GIVEN INFORMATION -
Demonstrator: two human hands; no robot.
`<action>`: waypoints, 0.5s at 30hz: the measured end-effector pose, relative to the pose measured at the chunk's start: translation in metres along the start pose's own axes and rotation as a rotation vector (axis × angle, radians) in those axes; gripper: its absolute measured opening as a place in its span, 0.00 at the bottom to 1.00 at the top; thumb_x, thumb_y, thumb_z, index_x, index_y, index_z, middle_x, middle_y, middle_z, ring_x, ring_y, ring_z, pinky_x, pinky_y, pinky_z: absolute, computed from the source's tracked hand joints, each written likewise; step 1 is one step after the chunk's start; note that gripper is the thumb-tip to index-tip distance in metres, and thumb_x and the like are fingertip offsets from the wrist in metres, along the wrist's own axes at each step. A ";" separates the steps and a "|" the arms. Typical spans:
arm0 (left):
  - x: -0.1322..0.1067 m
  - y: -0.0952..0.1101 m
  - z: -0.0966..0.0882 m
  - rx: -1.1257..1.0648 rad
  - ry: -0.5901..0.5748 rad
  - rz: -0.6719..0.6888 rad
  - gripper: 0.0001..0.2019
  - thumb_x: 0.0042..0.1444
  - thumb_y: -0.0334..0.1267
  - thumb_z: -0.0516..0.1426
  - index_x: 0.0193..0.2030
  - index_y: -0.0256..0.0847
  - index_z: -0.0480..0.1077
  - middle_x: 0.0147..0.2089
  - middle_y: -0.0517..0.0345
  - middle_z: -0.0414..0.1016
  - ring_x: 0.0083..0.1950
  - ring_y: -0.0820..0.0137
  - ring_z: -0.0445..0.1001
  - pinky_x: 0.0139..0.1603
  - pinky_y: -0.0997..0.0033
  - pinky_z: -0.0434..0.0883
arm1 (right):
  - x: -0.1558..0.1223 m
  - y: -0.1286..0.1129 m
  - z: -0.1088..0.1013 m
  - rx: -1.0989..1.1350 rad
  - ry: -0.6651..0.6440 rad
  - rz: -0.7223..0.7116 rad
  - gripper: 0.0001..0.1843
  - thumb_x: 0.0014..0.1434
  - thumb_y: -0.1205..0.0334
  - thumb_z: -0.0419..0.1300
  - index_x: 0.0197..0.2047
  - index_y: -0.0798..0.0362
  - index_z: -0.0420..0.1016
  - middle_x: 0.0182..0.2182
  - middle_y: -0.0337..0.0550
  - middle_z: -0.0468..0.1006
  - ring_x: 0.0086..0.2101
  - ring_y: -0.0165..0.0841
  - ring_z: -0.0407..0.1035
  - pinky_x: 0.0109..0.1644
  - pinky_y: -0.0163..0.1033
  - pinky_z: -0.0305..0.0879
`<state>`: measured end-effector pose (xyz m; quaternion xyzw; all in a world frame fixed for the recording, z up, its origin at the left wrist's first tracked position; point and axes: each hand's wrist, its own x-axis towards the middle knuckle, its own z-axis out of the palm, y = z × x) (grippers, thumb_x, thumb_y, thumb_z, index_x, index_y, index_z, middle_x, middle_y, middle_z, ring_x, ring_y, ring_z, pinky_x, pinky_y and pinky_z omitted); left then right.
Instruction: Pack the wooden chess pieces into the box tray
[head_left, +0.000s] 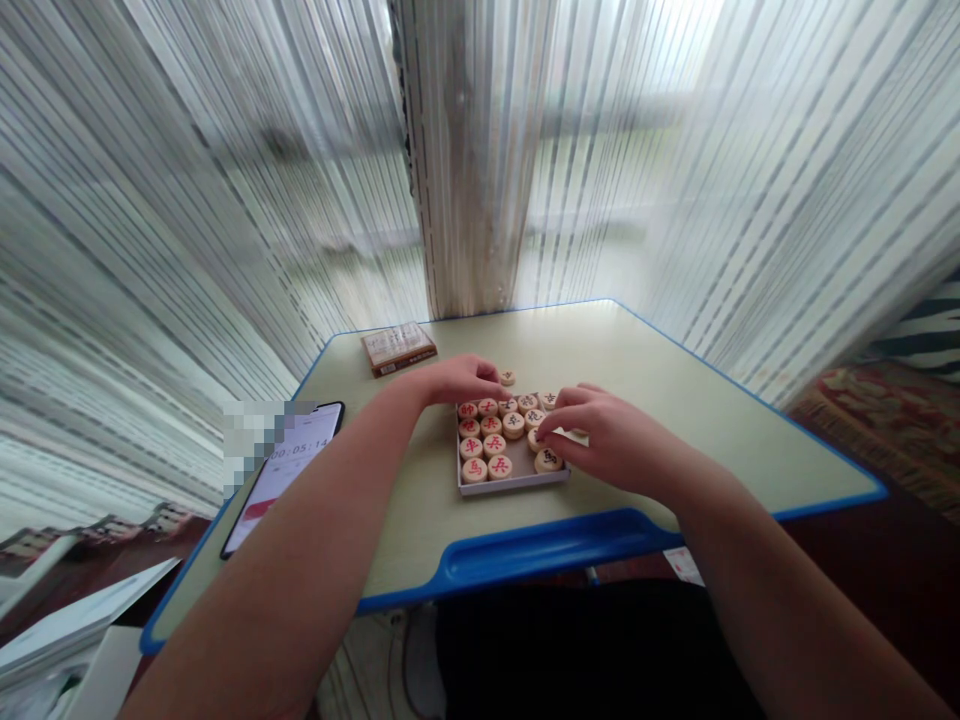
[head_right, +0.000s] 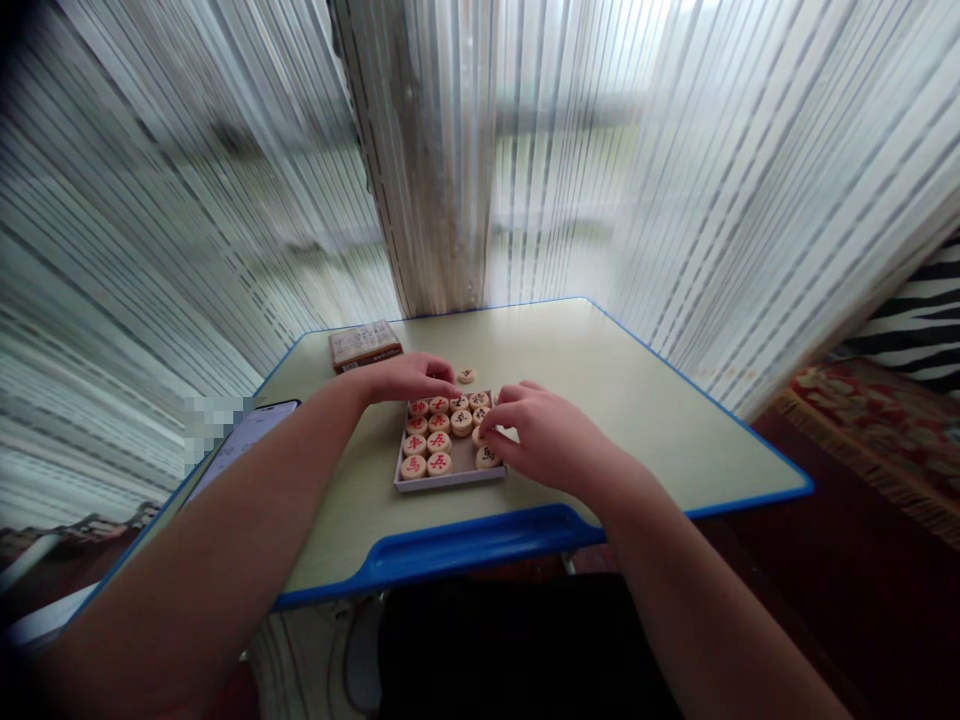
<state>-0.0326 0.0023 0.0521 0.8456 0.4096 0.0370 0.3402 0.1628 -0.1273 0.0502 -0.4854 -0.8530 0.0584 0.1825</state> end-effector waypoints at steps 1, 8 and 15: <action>0.000 0.000 0.000 0.002 -0.001 0.002 0.21 0.40 0.55 0.59 0.31 0.37 0.71 0.28 0.61 0.69 0.30 0.72 0.63 0.30 0.73 0.57 | 0.000 0.001 0.001 -0.005 0.003 0.003 0.10 0.57 0.63 0.55 0.35 0.50 0.79 0.32 0.44 0.73 0.35 0.33 0.65 0.40 0.38 0.60; -0.002 0.001 0.001 -0.026 0.013 0.010 0.21 0.40 0.54 0.59 0.31 0.36 0.71 0.28 0.60 0.69 0.31 0.73 0.63 0.30 0.74 0.58 | 0.003 0.002 0.001 -0.014 0.093 0.041 0.10 0.57 0.63 0.55 0.32 0.53 0.78 0.30 0.44 0.74 0.35 0.34 0.66 0.41 0.38 0.61; -0.002 0.001 0.001 -0.037 0.006 -0.008 0.21 0.40 0.54 0.59 0.31 0.37 0.72 0.28 0.60 0.70 0.30 0.73 0.63 0.30 0.74 0.58 | 0.000 0.026 0.002 -0.197 0.136 0.305 0.19 0.57 0.55 0.55 0.48 0.54 0.75 0.44 0.52 0.73 0.44 0.41 0.67 0.52 0.46 0.60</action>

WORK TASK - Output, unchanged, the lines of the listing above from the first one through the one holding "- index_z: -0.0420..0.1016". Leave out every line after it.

EXERCISE RESPONSE -
Demonstrator: two human hands; no robot.
`<action>`: waypoints, 0.5s at 30hz: the measured end-effector pose, relative to the pose measured at the chunk's start: translation in metres along the start pose's own axes and rotation as a rotation vector (axis × angle, radians) in those axes; gripper: its absolute measured opening as a place in its span, 0.00 at the bottom to 1.00 at the top; thumb_x, thumb_y, thumb_z, index_x, index_y, index_z, middle_x, middle_y, middle_z, ring_x, ring_y, ring_z, pinky_x, pinky_y, pinky_z: absolute, computed from the source's tracked hand joints, each written likewise; step 1 is one step after the chunk's start; note that gripper is the thumb-tip to index-tip distance in metres, and thumb_x and the like are fingertip offsets from the wrist in metres, along the wrist's own axes at each step. A ";" separates the steps and a "|" the arms. Typical spans:
arm0 (left):
  - x: -0.1322..0.1067 m
  - y: -0.0952..0.1101 m
  - z: -0.0966..0.0882 m
  - rx: -1.1257..1.0648 rad
  - ry: -0.5901..0.5748 rad
  - rz: -0.6719..0.6888 rad
  - gripper: 0.0001..0.2019
  - thumb_x: 0.0042..0.1444
  - thumb_y: -0.0334..0.1267
  - thumb_z: -0.0516..0.1426
  - index_x: 0.0193..0.2030
  - index_y: -0.0256..0.0847
  - index_z: -0.0480..0.1077
  - middle_x: 0.0147..0.2089
  - middle_y: -0.0517..0.0345
  - middle_z: -0.0414..0.1016
  - ring_x: 0.0083..0.1950
  - ring_y: -0.0820..0.0137
  - ring_z: -0.0445..0.1001
  - pinky_x: 0.0139..0.1603
  - pinky_y: -0.0997..0.0033
  - pinky_z: -0.0434..0.0883
arm1 (right):
  - x: -0.1558..0.1223 m
  - y: -0.1286..0.1129 m
  - z: -0.1088..0.1013 m
  - rx: -1.0989..1.1350 rad
  - ry: -0.6651..0.6440 rad
  - rz: -0.7223..0.7116 rad
  - gripper: 0.0001..0.1843
  - thumb_x: 0.0014..0.1434
  - thumb_y: -0.1205..0.0334
  - thumb_z: -0.0419..0.1300
  - index_x: 0.0197..0.2047
  - index_y: -0.0798..0.0362
  - index_z: -0.0420..0.1016

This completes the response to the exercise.